▶ [EXERCISE]:
Looking at the data that follows, count the lines containing the word "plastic" and write down only that count.
· · ·
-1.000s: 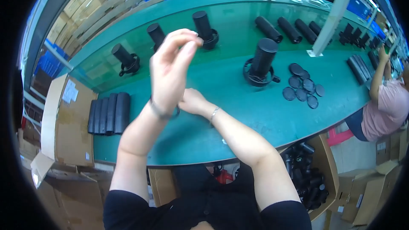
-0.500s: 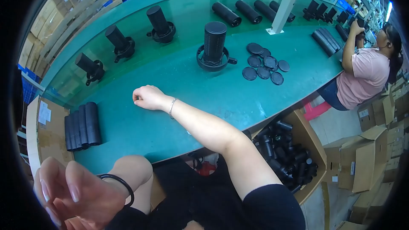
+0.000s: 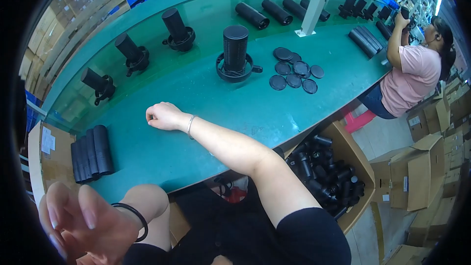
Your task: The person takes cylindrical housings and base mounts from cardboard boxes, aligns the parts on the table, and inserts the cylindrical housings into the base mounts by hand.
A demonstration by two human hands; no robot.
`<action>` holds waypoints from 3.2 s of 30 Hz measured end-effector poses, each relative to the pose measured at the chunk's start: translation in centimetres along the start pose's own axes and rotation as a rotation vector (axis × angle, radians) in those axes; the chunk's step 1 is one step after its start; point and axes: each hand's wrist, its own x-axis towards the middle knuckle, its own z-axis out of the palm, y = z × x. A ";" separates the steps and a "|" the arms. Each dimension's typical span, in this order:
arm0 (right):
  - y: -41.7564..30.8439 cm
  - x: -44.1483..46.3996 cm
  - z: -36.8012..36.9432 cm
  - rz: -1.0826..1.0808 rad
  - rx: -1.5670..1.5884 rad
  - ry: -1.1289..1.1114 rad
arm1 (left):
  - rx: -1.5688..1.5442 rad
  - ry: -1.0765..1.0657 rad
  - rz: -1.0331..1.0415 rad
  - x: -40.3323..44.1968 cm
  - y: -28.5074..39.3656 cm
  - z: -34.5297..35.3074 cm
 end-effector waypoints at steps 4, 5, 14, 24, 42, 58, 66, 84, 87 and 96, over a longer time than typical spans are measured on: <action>0.1 -0.1 0.0 -0.032 0.000 0.026 | 0.013 0.020 0.003 0.5 -0.5 0.4; 0.0 -0.1 0.0 -0.029 0.003 0.025 | 0.004 0.038 -0.061 0.3 0.2 0.3; -0.5 -0.1 -0.3 0.041 -0.002 -0.032 | -0.117 0.061 -0.066 0.7 -0.3 0.6; 1.5 -0.3 0.2 -0.035 0.099 -0.036 | 0.448 0.479 -0.130 -4.9 -6.5 0.4; 3.2 0.1 -0.2 -0.113 0.127 -0.111 | 0.601 2.130 -0.723 -39.9 -9.9 16.7; -13.9 -11.8 30.0 -0.414 -0.034 -1.311 | 0.499 2.452 -0.835 -71.1 -3.1 8.9; -7.1 -5.1 51.9 -0.414 -0.214 -1.061 | 0.398 2.439 -1.195 -78.5 -8.7 -3.4; 1.7 -2.5 66.3 0.230 -0.339 -0.821 | -0.190 2.376 -0.202 -77.6 -6.4 -3.3; 3.6 -1.6 66.8 0.494 -0.026 -0.927 | -0.155 2.290 -0.490 -75.4 -4.5 -4.7; -0.6 -1.7 63.5 0.831 0.543 -1.144 | -0.471 2.252 -0.133 -76.8 -7.4 -3.4</action>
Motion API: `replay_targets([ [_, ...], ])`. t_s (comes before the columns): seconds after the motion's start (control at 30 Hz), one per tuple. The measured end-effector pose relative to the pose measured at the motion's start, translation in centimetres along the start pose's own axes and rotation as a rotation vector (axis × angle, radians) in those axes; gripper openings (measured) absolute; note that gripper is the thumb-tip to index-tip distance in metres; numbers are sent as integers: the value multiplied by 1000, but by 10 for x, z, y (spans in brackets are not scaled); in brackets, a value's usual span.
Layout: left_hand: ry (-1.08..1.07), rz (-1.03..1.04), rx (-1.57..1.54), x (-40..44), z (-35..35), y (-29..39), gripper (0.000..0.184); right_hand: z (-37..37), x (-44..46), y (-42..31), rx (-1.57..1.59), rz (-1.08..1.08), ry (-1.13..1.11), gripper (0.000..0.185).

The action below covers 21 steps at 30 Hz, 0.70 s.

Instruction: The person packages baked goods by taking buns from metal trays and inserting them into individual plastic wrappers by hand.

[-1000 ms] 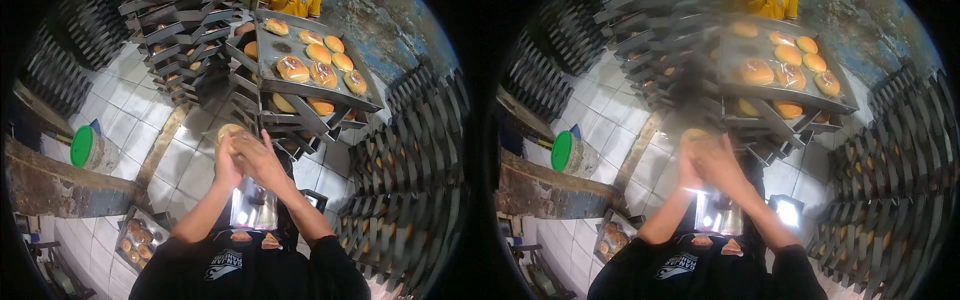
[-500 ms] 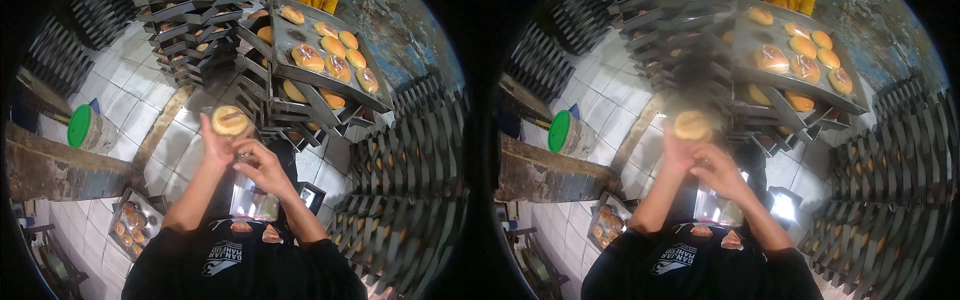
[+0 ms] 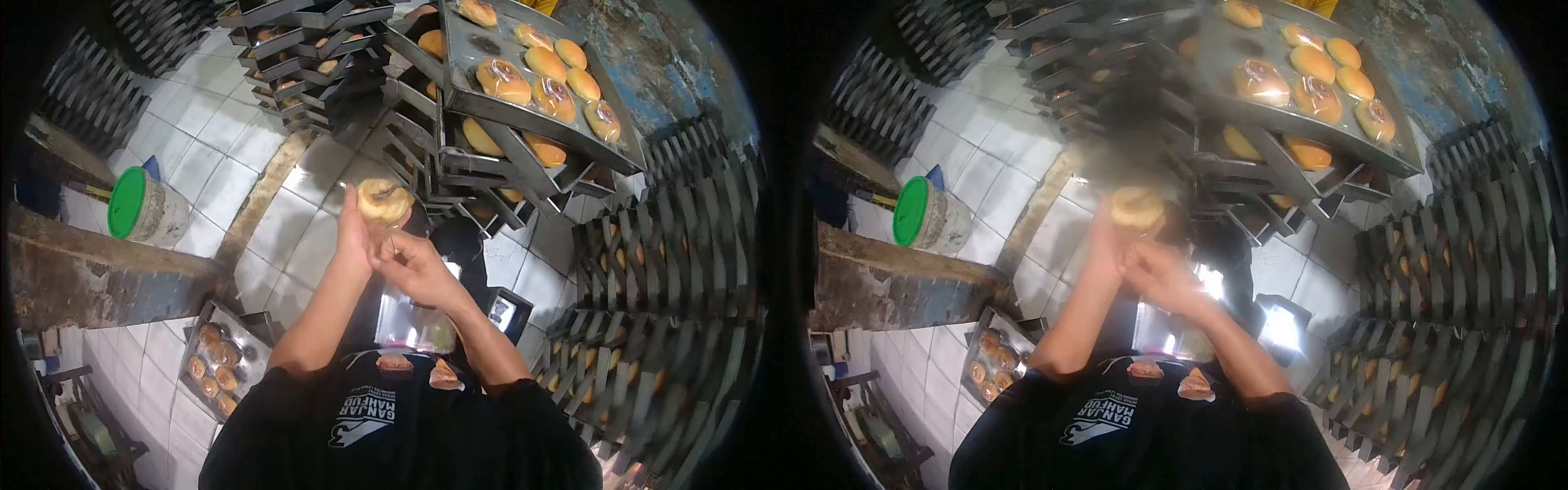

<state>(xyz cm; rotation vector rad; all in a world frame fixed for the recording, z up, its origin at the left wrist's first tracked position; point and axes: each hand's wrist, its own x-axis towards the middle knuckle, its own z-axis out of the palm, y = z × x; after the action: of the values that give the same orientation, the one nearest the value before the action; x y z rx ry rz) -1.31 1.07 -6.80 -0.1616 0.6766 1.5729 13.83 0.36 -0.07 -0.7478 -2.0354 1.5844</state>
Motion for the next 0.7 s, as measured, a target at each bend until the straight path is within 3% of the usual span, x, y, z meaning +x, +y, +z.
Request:
replay_targets([
  [0.07, -111, -10, 38, 12, -8, 11, 63, -6, -17, -26, 562, -136, -447, 22],
  [0.13, -116, 9, 3, 13, -29, 38, 60, -13, -48, -15, 842, -79, -659, 25],
  [0.17, -128, 16, -10, 9, -25, 47, 58, -19, -43, -11, 671, -11, -377, 22],
  [0.2, -169, -7, 51, -9, -27, 45, 56, -17, -32, -3, 106, -107, 61, 27],
  [0.23, -176, 30, 126, -61, 18, 33, 54, -18, -25, -7, -299, -290, 244, 34],
  [0.27, -262, -149, 93, -76, 17, 27, 54, -19, -18, -11, -718, -393, 511, 42],
  [0.3, -349, -320, 56, -81, 16, 24, 54, -20, -16, -16, -710, -458, 462, 41],
  [0.37, -279, -121, 330, -70, 2, 24, 55, -17, -21, -20, -687, -571, 370, 39],
  [0.4, -236, 51, 526, -49, -15, 25, 55, -20, -16, -3, -608, -438, 399, 30],
  [0.43, -185, 232, 709, -43, -9, 28, 56, -25, -12, -8, -357, -87, 368, 24],
  [0.47, -312, -55, 565, -47, -3, 33, 54, -30, -8, -3, -201, 87, 392, 22],
  [0.5, -270, 38, 671, -45, -2, 30, 51, -35, -2, 6, -48, 256, 407, 22],
  [0.57, -170, 227, 880, -37, 1, 17, 47, -36, 10, 16, -193, -1, 459, 22],
  [0.6, -144, 459, 944, -34, 4, 11, 38, -34, 11, 17, -254, -119, 496, 23],
  [0.7, -154, 451, 851, -30, 3, 10, 34, -34, 9, -5, -383, -146, 418, 30],
])
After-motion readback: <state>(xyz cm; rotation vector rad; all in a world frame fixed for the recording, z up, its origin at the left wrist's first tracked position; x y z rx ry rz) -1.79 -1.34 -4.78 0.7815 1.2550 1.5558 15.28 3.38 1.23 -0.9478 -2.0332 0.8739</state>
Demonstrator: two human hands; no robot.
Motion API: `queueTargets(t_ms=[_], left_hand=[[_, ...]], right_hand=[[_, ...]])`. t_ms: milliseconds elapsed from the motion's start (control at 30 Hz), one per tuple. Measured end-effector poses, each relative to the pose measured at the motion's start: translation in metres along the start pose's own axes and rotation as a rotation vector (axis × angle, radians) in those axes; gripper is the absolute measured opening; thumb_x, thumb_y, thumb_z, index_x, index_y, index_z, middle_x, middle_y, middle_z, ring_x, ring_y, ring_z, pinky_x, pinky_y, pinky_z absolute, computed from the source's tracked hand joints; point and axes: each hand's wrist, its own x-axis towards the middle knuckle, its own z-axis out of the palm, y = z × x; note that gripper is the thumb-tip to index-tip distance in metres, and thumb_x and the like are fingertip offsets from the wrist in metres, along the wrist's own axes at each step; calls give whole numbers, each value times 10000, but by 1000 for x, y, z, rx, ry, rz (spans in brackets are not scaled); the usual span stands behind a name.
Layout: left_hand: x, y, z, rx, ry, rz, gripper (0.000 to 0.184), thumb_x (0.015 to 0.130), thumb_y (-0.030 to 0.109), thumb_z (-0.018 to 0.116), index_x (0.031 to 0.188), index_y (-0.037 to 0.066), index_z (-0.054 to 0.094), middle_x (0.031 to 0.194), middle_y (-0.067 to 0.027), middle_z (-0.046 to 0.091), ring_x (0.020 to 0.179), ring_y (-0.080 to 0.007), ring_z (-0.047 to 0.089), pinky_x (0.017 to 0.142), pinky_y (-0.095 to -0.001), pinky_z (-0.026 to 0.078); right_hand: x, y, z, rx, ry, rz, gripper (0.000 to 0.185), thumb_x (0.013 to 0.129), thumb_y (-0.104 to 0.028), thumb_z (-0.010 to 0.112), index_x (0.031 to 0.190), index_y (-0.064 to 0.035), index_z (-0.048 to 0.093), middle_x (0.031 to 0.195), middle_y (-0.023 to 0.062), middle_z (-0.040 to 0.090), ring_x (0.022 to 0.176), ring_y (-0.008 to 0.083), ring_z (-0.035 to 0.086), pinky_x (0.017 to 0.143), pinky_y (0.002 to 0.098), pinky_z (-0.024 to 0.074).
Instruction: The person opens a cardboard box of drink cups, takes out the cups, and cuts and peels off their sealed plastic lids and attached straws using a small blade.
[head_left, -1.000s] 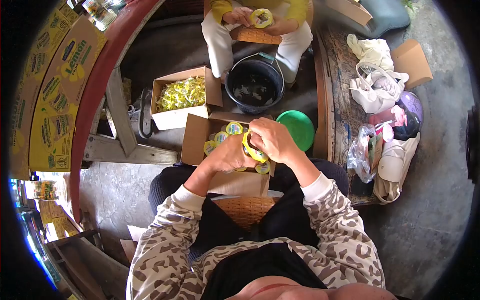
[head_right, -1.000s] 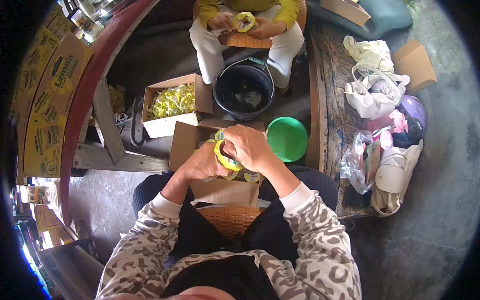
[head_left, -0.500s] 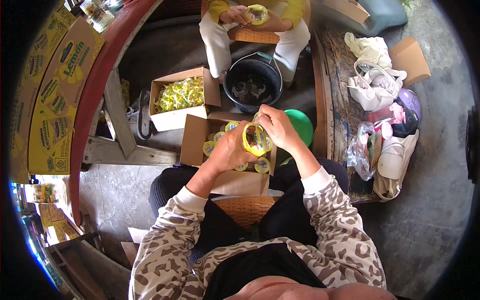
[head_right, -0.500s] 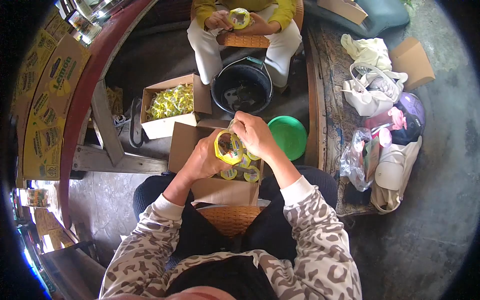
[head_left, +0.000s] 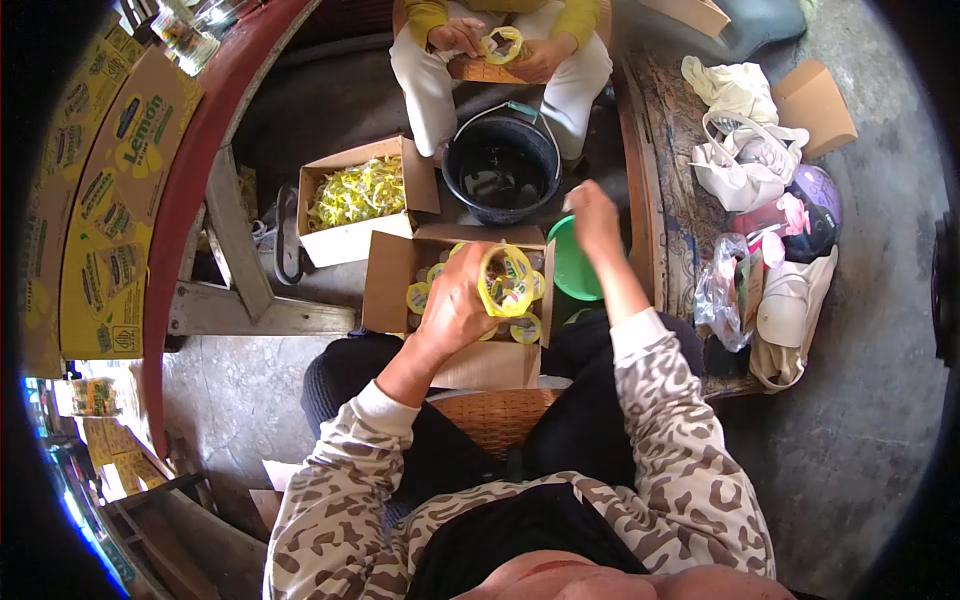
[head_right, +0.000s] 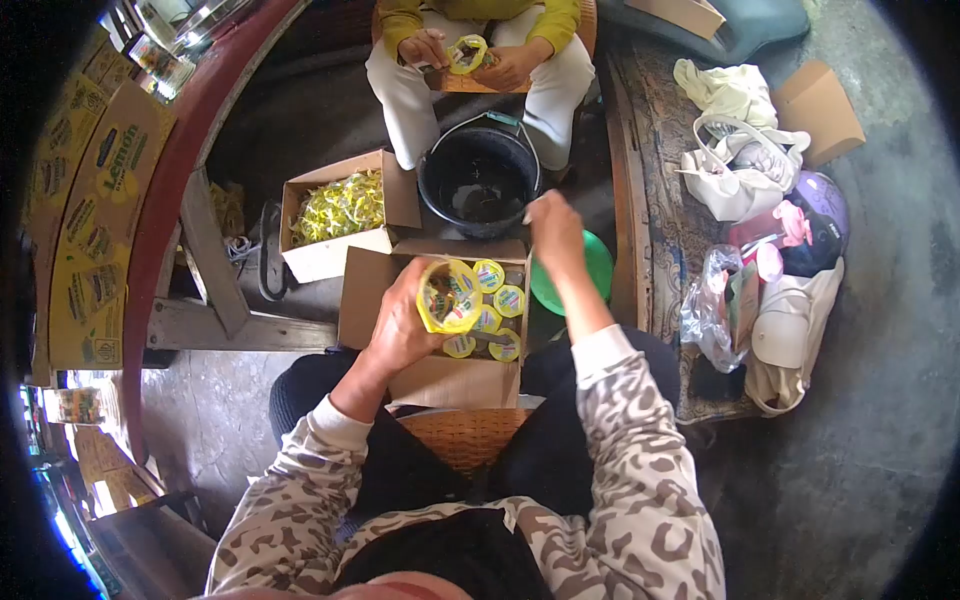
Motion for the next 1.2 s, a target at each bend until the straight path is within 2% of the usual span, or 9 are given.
queueTargets(t_ms=[233, 500, 567, 700, 767, 867, 967, 1000, 1200], left_hand=[[5, -14, -20, -147, 3, -128, 645, 710, 131, 774, 1235, -15, 430, 1103, -184, 607, 1056, -293, 615, 920, -381, 476], [10, -14, -14, -142, -66, -232, 670, 657, 178, 861, 1152, 5, 445, 1029, -171, 654, 992, -293, 657, 854, -376, 503], [11, -15, -13, -145, -65, -235, 661, 672, 276, 853, 1116, -6, 453, 975, -207, 651, 948, -374, 646, 797, -428, 505], [12, -18, -7, -184, -132, -290, 617, 660, 273, 853, 1085, -7, 505, 988, -190, 653, 939, -359, 648, 802, -414, 505], [12, -21, -4, -171, -183, -249, 537, 666, 189, 850, 1086, 5, 572, 1012, -116, 659, 938, -218, 654, 845, -346, 506], [11, -23, -1, -211, -238, -265, 502, 666, 173, 831, 1077, 11, 592, 1008, -117, 658, 921, -225, 651, 831, -347, 505], [13, -18, -6, -242, -309, -180, 566, 643, 226, 837, 1093, 20, 562, 983, -165, 665, 898, -350, 646, 797, -410, 502], [12, -13, -10, -214, -361, -248, 508, 652, 155, 813, 1082, 12, 584, 990, -137, 661, 908, -285, 652, 811, -363, 501], [7, -29, -6, -103, -454, -155, 528, 659, 244, 811, 1069, 12, 574, 959, -152, 675, 887, -334, 657, 818, -392, 501]], right_hand=[[-18, -39, -11, 522, -326, 169, 198, 983, -146, 492, 946, 19, 595, 807, 59, 628, 734, 111, 620, 682, 268, 533], [-31, -71, -15, 580, -446, 102, 160, 935, -19, 452, 955, 6, 609, 823, 31, 609, 735, 74, 566, 675, 246, 503], [-33, -69, -19, 503, -549, 128, 185, 892, -1, 401, 884, -4, 585, 797, -4, 543, 713, 58, 474, 638, 225, 421], [-39, -60, -9, 482, -475, 39, 162, 848, -65, 432, 777, -8, 566, 667, 45, 524, 619, 122, 460, 588, 305, 385], [-41, -68, -13, 475, -499, 23, 196, 869, -145, 490, 759, -3, 567, 670, 84, 541, 609, 177, 476, 614, 335, 403], [-48, -89, -19, 172, -552, -112, 284, 838, -279, 648, 781, -13, 568, 761, 130, 599, 717, 282, 569, 673, 383, 454], [-57, -94, -17, -189, -435, -426, 272, 819, -274, 672, 822, -24, 567, 834, 119, 599, 816, 303, 600, 700, 410, 481], [-58, -91, -15, -253, -452, -501, 264, 806, -261, 675, 875, -27, 574, 881, 117, 593, 868, 317, 601, 729, 436, 497], [-60, -82, -4, -286, -458, -647, 205, 817, -190, 635, 906, -14, 579, 869, 122, 599, 847, 301, 610, 731, 428, 506]])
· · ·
▶ [ANSWER TO THIS EXERCISE]:
2